#### What needs to be done:
The whole listing is to be repeated exactly. Add nothing.

#### Data extract:
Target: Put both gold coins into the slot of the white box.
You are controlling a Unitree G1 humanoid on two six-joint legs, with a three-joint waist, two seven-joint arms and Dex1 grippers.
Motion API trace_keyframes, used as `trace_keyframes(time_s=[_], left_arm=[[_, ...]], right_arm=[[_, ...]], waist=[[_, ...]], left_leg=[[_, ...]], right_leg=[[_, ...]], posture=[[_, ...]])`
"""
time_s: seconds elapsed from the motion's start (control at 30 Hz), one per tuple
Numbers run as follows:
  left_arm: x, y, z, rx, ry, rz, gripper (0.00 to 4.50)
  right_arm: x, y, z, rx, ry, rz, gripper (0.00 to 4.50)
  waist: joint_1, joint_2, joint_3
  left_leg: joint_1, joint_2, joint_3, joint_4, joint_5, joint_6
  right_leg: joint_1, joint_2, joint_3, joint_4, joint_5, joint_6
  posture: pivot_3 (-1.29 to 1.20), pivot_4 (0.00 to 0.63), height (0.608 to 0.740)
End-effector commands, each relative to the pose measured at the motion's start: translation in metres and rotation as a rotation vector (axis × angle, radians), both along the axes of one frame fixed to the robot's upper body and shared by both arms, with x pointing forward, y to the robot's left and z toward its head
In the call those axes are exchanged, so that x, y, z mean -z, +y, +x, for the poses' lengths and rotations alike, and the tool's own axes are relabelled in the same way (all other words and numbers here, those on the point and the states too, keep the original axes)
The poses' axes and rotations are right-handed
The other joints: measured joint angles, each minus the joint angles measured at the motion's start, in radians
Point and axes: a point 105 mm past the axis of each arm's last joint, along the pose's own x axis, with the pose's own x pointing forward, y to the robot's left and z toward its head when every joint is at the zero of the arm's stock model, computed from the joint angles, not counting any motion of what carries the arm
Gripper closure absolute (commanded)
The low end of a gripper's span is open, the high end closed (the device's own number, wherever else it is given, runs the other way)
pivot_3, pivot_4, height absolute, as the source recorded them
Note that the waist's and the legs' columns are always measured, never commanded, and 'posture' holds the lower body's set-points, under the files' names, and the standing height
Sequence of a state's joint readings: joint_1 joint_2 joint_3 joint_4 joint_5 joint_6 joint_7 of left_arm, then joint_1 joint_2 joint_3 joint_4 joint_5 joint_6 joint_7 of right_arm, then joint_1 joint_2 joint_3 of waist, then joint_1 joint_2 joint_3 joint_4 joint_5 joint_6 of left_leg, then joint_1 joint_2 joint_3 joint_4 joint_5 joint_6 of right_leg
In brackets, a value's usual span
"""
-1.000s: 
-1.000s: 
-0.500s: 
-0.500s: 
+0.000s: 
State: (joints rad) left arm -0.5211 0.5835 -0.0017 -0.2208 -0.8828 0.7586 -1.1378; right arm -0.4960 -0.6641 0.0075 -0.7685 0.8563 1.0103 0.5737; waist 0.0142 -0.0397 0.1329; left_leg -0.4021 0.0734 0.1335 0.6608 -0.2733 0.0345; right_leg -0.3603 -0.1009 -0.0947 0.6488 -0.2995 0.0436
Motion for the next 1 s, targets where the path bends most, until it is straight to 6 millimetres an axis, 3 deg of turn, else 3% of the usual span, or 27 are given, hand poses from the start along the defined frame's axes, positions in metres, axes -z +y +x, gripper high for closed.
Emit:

#### Solved exercise:
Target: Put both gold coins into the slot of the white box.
You are controlling a Unitree G1 humanoid on two six-joint legs, with a three-joint waist, two seven-joint arms and Dex1 grippers.
Motion API trace_keyframes, used as `trace_keyframes(time_s=[_], left_arm=[[_, ...]], right_arm=[[_, ...]], waist=[[_, ...]], left_leg=[[_, ...]], right_leg=[[_, ...]], posture=[[_, ...]])`
"""
time_s: seconds elapsed from the motion's start (control at 30 Hz), one per tuple
Numbers run as follows:
  left_arm: x, y, z, rx, ry, rz, gripper (0.00 to 4.50)
  right_arm: x, y, z, rx, ry, rz, gripper (0.00 to 4.50)
  waist: joint_1, joint_2, joint_3
  left_leg: joint_1, joint_2, joint_3, joint_4, joint_5, joint_6
  right_leg: joint_1, joint_2, joint_3, joint_4, joint_5, joint_6
  posture: pivot_3 (-1.29 to 1.20), pivot_4 (0.00 to 0.63), height (0.608 to 0.740)
End-effector commands, each relative to the pose measured at the motion's start: translation in metres and rotation as a rotation vector (axis × angle, radians), both along the axes of one frame fixed to the robot's upper body and shared by both arms, with x pointing forward, y to the robot's left and z toward its head
In the call those axes are exchanged, so that x, y, z mean -z, +y, +x, for the poses' lengths and rotations alike, and the tool's own axes are relabelled in the same way (all other words and numbers here, those on the point and the states too, keep the original axes)
The poses' axes and rotations are right-handed
The other joints: measured joint angles, each minus the joint angles measured at the motion's start, in radians
Point and axes: a point 105 mm past the axis of each arm's last joint, along the pose's own x axis, with the pose's own x pointing forward, y to the robot's left and z toward its head when every joint is at the zero of the arm's stock model, computed from the joint angles, not counting any motion of what carries the arm
Gripper closure absolute (commanded)
The low end of a gripper's span is open, the high end closed (the device's own number, wherever else it is given, runs the other way)
pivot_3, pivot_4, height absolute, as the source recorded them
Note that the waist's and the legs' columns are always measured, never commanded, and 'posture' holds the lower body's set-points, under the files' names, and the standing height
Sequence of a state's joint readings: joint_1 joint_2 joint_3 joint_4 joint_5 joint_6 joint_7 of left_arm, then joint_1 joint_2 joint_3 joint_4 joint_5 joint_6 joint_7 of right_arm, then joint_1 joint_2 joint_3 of waist, then joint_1 joint_2 joint_3 joint_4 joint_5 joint_6 of left_leg, then joint_1 joint_2 joint_3 joint_4 joint_5 joint_6 of right_leg
In brackets, a value's usual span
"""
-1.000s: 
-1.000s: 
-0.500s: 
-0.500s: 
+0.000s: 
State: (joints rad) left arm -0.5211 0.5835 -0.0017 -0.2208 -0.8828 0.7586 -1.1378; right arm -0.4960 -0.6641 0.0075 -0.7685 0.8563 1.0103 0.5737; waist 0.0142 -0.0397 0.1329; left_leg -0.4021 0.0734 0.1335 0.6608 -0.2733 0.0345; right_leg -0.3603 -0.1009 -0.0947 0.6488 -0.2995 0.0436
Motion for the next 1 s, targets where the path bends most, until it is straight to 6 millimetres an axis, 3 deg of turn, else 3% of the usual span, or 27 are given, hand poses from the start along the defined frame's axes, positions in metres, axes -z +y +x, gripper high for closed.
Emit:

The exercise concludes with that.